▶ **PROBLEM DESCRIPTION**: Below are the entries; give again exactly the lines from the one mentioning "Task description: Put" through the one mentioning "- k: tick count", inclusive.

▶ **Data entries**:

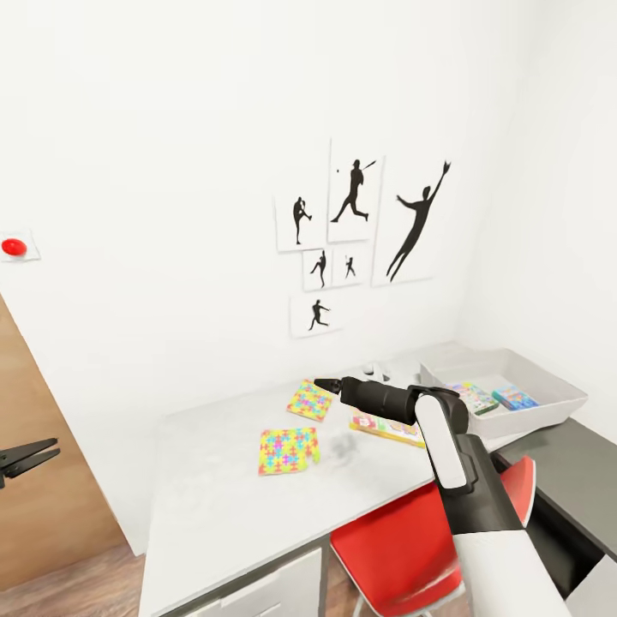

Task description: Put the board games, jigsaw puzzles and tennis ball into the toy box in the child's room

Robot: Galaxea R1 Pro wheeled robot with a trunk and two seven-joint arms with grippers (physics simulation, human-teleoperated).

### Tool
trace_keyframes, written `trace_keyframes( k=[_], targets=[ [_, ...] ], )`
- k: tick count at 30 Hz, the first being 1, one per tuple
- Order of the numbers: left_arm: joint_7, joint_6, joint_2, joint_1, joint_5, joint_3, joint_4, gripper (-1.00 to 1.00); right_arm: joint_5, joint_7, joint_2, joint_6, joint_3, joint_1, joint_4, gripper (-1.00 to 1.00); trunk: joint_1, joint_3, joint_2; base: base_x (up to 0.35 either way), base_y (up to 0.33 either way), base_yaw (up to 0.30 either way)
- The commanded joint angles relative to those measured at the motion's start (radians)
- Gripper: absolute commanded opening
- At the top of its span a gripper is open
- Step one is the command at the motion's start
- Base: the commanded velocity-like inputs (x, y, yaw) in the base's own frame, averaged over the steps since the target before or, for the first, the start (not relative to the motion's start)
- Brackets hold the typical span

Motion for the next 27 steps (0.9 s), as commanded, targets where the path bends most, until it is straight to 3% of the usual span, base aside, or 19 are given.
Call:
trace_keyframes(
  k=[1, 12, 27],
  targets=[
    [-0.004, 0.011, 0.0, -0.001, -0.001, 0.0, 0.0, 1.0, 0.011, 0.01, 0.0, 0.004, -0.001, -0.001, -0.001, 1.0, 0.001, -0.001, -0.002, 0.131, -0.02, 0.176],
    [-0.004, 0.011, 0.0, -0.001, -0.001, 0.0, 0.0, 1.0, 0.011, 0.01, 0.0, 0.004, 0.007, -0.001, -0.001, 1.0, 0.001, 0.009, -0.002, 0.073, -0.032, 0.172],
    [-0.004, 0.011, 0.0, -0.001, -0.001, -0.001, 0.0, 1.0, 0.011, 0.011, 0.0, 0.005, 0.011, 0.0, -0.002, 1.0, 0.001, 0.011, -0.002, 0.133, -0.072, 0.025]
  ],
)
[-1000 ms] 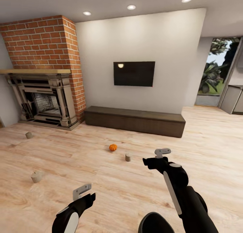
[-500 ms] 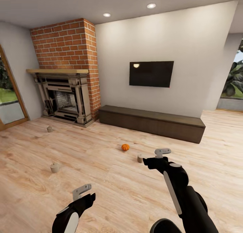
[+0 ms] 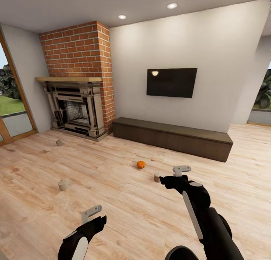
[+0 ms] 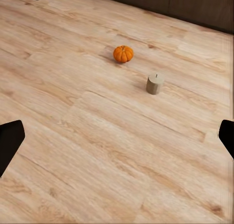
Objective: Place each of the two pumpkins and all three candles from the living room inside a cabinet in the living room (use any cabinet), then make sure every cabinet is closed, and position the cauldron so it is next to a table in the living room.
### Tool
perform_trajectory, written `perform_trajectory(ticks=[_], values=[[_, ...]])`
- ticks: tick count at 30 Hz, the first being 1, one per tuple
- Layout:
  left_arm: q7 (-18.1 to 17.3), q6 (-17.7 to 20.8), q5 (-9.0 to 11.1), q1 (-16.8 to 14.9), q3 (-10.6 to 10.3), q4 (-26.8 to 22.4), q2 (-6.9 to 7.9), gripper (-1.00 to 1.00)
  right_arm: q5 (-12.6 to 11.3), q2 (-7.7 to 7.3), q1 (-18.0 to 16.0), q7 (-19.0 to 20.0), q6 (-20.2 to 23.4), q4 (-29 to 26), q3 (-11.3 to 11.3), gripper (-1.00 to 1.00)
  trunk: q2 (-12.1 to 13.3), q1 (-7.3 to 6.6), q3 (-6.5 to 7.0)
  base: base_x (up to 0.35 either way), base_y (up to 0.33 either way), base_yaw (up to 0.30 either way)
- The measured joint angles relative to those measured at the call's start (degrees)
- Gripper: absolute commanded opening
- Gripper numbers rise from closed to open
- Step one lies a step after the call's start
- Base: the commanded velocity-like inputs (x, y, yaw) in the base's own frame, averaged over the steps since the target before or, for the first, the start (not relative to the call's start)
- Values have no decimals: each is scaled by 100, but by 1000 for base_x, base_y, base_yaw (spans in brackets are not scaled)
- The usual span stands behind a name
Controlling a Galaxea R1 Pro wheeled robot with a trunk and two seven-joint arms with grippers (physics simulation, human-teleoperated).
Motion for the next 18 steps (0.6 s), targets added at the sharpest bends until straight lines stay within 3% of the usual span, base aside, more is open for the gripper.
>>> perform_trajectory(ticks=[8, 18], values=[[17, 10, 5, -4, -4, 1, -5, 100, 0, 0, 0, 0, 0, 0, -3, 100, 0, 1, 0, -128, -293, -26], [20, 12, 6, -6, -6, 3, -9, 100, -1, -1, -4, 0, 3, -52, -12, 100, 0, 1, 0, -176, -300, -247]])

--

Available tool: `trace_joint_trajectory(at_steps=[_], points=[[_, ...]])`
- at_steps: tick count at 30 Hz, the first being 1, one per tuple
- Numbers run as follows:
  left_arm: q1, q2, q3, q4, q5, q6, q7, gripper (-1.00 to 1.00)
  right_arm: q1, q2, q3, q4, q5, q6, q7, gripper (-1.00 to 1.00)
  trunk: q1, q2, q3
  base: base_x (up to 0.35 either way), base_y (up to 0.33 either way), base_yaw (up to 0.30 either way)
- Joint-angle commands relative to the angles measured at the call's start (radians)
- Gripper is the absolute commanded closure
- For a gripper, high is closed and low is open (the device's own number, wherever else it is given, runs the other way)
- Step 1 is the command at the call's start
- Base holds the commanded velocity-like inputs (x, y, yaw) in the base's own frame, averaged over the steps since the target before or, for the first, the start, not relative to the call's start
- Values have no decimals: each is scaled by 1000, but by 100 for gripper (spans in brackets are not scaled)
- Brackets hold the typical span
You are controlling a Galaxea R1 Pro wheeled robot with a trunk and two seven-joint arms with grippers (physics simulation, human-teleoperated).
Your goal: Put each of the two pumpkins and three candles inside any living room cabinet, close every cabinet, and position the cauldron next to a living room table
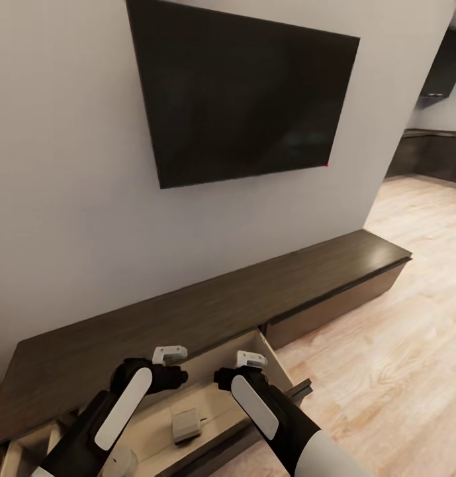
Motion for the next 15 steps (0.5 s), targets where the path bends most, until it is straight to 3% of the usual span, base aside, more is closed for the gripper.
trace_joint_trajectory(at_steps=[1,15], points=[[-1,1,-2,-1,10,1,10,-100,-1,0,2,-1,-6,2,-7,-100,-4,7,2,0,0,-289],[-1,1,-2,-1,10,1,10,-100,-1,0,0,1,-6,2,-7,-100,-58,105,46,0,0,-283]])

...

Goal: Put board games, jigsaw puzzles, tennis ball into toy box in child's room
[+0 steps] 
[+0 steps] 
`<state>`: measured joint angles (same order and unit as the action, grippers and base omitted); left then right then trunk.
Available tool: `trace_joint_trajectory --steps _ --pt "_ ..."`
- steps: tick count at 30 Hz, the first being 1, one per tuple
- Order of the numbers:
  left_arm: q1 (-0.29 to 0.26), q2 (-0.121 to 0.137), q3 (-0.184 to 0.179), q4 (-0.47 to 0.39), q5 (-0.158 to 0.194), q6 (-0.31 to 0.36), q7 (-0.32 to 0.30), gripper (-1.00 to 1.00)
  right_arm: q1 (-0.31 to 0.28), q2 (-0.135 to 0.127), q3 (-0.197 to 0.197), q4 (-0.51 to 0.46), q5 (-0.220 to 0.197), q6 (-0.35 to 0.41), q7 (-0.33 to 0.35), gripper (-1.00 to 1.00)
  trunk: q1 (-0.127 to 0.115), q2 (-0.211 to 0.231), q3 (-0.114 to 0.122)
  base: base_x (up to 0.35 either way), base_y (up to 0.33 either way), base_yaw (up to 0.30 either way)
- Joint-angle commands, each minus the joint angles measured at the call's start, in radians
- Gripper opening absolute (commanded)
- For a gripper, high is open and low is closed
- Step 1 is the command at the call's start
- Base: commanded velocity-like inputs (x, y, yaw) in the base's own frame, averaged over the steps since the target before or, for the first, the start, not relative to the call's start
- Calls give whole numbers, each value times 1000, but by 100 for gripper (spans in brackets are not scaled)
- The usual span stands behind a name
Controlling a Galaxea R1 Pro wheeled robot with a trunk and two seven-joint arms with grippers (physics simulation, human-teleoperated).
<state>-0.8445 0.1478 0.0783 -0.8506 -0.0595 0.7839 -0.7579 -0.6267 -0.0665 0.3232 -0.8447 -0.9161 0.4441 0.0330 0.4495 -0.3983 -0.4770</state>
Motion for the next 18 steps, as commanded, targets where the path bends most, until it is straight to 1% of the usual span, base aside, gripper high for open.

▶ **SOLUTION FOR THIS EXERCISE**:
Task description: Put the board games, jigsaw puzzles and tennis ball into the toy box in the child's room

Robot: Galaxea R1 Pro wheeled robot with a trunk and two seven-joint arms with grippers (physics simulation, human-teleoperated).

### Tool
trace_keyframes, written `trace_keyframes( k=[_], targets=[ [_, ...] ], )`
- k: tick count at 30 Hz, the first being 1, one per tuple

Work on this exercise has been finished.